According to ETF Securities, the global average number of robots per employee in the workplace is 66 for every 10,000 employees. This number falls to approximately 30 for China.

“We expect China to catch up on robot density. There is still a lot of manual labour but, as we’re going to get wage inflation, we will see robotics come in,” says Mr Li.

But not everyone is convinced a robotics fund is the best place to park money. Ben Seager-Scott, director of investment strategy at Tilney Bestinvest, the UK wealth manager, says anyone looking to invest in niche areas must consider the investment case.

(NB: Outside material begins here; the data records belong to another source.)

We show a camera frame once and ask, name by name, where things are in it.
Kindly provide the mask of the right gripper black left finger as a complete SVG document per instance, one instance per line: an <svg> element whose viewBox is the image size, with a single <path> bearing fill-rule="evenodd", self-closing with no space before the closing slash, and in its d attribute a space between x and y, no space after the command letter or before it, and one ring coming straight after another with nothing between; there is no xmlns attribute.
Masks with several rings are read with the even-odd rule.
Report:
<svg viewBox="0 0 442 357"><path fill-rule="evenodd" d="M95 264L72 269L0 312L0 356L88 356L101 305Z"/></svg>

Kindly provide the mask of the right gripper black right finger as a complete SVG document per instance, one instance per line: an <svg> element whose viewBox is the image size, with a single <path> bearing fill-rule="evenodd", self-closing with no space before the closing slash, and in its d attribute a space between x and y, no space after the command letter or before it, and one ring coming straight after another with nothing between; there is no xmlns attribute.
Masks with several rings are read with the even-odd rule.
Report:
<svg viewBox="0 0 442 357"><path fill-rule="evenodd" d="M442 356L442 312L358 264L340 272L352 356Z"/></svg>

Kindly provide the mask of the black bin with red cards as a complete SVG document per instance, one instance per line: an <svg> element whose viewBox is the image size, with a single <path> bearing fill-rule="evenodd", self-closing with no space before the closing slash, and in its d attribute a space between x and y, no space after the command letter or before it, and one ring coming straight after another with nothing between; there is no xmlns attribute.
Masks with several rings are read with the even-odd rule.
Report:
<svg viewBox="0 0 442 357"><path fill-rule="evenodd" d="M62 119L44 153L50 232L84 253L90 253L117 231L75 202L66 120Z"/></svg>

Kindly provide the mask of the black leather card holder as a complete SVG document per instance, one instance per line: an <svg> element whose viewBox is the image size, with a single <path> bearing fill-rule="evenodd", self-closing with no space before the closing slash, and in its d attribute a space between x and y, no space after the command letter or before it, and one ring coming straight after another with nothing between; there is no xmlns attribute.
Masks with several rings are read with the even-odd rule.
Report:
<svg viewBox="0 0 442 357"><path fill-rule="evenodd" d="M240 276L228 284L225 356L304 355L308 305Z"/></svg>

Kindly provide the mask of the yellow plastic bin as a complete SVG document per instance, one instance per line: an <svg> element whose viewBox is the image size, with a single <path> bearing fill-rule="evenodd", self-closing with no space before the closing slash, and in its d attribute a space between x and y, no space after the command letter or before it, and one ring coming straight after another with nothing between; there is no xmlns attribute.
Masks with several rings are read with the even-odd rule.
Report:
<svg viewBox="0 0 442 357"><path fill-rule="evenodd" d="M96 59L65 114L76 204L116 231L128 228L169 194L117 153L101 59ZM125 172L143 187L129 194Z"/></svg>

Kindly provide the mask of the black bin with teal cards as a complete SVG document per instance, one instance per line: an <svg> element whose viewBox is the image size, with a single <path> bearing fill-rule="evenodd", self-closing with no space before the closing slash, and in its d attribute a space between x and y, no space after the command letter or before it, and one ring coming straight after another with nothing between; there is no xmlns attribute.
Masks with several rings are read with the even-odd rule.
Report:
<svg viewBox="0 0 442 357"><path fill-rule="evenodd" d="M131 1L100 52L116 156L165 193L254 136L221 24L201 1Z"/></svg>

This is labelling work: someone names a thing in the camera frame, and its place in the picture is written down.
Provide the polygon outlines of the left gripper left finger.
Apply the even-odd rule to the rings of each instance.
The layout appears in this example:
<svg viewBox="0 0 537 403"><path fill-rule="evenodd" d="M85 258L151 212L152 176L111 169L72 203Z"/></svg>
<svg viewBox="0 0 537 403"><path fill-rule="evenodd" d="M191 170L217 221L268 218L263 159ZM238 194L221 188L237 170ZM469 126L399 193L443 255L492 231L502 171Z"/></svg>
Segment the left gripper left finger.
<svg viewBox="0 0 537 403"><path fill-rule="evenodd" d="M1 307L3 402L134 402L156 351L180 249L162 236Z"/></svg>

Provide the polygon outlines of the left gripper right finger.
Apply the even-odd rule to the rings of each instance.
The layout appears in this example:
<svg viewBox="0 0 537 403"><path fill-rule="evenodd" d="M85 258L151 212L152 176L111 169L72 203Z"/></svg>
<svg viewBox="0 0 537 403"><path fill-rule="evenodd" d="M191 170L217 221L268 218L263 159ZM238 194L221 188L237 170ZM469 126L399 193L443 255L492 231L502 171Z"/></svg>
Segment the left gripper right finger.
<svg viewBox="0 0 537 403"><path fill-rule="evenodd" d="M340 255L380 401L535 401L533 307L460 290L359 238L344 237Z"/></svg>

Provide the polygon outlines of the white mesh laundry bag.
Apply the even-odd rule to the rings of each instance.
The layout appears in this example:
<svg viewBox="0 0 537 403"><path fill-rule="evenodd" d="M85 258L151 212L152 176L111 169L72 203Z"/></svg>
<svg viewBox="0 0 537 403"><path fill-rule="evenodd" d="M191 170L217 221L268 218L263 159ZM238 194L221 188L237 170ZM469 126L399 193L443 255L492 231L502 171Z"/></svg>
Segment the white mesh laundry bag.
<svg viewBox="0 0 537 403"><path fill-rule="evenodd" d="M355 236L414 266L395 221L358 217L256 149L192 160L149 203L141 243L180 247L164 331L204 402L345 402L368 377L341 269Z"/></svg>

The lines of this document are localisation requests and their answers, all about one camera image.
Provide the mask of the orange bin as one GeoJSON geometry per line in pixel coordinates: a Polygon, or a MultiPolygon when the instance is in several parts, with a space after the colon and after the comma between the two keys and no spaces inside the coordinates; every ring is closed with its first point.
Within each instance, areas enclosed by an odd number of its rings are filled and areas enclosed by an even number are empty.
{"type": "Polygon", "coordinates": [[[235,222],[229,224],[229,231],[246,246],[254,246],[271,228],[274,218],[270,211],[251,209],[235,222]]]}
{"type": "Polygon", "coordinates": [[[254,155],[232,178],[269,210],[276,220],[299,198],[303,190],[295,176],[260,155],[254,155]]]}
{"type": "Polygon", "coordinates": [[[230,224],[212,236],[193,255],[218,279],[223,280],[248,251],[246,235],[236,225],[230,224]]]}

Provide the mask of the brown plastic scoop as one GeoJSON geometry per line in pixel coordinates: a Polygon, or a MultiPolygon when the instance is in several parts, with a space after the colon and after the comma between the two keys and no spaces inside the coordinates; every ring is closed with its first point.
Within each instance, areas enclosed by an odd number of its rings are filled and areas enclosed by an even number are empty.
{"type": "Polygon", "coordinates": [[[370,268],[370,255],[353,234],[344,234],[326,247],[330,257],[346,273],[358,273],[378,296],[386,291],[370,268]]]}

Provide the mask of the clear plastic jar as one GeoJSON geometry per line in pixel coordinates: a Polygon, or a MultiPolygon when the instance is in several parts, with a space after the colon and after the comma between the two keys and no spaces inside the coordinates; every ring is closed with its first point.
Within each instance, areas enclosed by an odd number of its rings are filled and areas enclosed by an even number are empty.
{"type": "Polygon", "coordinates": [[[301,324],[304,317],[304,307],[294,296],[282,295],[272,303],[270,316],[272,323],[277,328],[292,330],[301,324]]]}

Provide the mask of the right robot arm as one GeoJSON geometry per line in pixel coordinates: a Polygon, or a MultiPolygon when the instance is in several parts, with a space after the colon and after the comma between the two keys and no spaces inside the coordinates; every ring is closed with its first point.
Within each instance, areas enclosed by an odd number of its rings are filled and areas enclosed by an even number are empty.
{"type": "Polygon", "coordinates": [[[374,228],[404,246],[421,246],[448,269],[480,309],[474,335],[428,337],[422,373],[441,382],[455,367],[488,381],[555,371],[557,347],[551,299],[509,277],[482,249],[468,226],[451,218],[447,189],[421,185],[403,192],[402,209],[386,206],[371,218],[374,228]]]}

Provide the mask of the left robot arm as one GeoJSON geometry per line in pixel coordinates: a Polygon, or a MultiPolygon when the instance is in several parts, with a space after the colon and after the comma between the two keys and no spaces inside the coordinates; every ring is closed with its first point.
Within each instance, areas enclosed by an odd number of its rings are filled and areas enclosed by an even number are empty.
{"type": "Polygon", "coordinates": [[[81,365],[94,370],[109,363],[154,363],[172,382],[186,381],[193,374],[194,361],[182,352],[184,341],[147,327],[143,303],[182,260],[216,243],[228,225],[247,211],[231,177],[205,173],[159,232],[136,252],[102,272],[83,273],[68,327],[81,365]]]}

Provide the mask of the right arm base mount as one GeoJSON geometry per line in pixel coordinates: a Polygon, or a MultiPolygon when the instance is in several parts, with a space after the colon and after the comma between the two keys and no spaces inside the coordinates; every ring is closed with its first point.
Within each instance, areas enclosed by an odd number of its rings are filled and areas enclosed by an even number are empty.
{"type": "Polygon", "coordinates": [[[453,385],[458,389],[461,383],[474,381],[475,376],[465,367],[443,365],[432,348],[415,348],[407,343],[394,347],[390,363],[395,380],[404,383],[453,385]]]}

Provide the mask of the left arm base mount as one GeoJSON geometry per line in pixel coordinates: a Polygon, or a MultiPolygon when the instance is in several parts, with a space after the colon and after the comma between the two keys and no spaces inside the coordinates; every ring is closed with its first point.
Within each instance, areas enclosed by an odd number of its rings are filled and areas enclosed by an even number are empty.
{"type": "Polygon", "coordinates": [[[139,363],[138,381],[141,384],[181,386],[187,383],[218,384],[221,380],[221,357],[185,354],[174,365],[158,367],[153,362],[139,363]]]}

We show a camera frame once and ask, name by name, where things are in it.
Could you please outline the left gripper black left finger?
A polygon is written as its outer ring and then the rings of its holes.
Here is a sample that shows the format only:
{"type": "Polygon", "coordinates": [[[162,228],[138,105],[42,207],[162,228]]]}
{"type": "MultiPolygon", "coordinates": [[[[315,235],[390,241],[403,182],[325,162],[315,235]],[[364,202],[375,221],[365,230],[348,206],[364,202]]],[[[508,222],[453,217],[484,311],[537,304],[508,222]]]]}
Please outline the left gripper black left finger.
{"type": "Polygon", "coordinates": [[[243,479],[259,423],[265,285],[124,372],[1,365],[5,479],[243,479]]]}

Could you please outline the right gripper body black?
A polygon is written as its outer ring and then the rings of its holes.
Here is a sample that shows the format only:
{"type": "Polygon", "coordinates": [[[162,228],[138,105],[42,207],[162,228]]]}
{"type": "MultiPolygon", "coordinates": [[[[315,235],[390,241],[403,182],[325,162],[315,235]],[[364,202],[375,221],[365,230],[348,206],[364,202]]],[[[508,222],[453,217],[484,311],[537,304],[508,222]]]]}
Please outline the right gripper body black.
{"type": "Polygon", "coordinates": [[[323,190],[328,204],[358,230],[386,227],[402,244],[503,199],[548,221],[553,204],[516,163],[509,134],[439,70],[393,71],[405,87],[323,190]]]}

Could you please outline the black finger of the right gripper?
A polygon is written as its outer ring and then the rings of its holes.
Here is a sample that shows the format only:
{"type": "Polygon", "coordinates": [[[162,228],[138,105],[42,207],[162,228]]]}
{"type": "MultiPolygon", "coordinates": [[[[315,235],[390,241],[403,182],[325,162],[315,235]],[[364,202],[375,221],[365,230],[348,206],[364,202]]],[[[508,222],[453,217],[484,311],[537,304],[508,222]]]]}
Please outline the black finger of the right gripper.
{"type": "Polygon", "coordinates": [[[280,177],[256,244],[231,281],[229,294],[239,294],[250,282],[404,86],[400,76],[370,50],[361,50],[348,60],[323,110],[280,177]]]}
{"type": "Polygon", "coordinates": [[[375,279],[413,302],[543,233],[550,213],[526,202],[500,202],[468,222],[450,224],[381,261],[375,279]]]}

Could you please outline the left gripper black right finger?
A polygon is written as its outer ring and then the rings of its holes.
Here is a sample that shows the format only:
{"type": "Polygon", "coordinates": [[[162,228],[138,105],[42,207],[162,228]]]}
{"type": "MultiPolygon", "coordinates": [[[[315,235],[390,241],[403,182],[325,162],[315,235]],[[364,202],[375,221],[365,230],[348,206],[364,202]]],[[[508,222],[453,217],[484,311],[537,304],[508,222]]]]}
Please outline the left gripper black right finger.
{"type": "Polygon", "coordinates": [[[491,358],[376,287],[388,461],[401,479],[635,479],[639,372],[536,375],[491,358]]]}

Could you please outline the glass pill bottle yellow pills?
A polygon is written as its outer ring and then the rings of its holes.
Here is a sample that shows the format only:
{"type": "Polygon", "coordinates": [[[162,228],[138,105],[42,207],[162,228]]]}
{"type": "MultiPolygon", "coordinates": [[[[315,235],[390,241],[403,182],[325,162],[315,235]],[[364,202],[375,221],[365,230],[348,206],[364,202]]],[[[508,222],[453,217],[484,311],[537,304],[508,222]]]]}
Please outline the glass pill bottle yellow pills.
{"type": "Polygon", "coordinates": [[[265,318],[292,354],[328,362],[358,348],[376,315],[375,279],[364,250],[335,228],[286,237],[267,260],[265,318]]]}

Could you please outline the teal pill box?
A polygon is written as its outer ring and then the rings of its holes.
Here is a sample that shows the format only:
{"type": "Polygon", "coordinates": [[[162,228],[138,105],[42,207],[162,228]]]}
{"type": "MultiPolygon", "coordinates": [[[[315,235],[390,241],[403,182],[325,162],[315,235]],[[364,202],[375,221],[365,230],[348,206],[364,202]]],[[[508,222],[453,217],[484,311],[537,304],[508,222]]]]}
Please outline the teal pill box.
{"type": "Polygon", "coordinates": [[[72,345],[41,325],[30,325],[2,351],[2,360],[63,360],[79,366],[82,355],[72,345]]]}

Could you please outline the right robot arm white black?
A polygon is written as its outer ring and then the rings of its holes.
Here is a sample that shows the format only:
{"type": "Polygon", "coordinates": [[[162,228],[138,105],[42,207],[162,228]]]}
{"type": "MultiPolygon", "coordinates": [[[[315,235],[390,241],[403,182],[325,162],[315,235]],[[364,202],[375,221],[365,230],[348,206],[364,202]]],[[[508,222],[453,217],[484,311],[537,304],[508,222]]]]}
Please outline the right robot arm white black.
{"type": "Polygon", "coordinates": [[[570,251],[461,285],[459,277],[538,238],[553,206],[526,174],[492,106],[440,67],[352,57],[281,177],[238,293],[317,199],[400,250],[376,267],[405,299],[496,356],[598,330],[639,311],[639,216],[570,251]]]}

“One of the challenges to these type of approaches is they are often driven by an attractive story, such as the ‘rise of the robots’, but investors should be careful that they also give consideration to some of the fundamental metrics, such as valuation,” he says.

“It’s far too easy to get pulled in by the story but [find] it is overvalued. You need to make sure the story is turned into a bona fide investment case.”

Adam Laird, passive investment manager at Hargreaves Lansdown, the investment platform, adds: “My feeling on this is that investors should be looking more broadly than just this niche itself. Many investors are better off with a broader technology or industrial investment rather than sticking rigidly to this theme. That way they are spreading the risk more.”

Performance of robotic funds and ETFs has been less than stellar. So far this year, Pictet’s fund has fallen 7.1 per cent and ETF Securities’ product is down 7.8 per cent, according to Morningstar.

Mr Lingen admits that the Pictet-Robotics fund has had a slightly “rocky start”, given its exposure to industrials, China and technology, which have all suffered during the recent stock market turmoil. However, he believes that the long-term growth potential is huge. “Two years ago we almost laughed at autonomous cars, but now we’re almost there,” he says.

Marie-Laure Schaufelberger, product specialist in thematic equities at Pictet, adds: “It is still early days. Over the next five to seven years, we expect [this fund] to outperform.”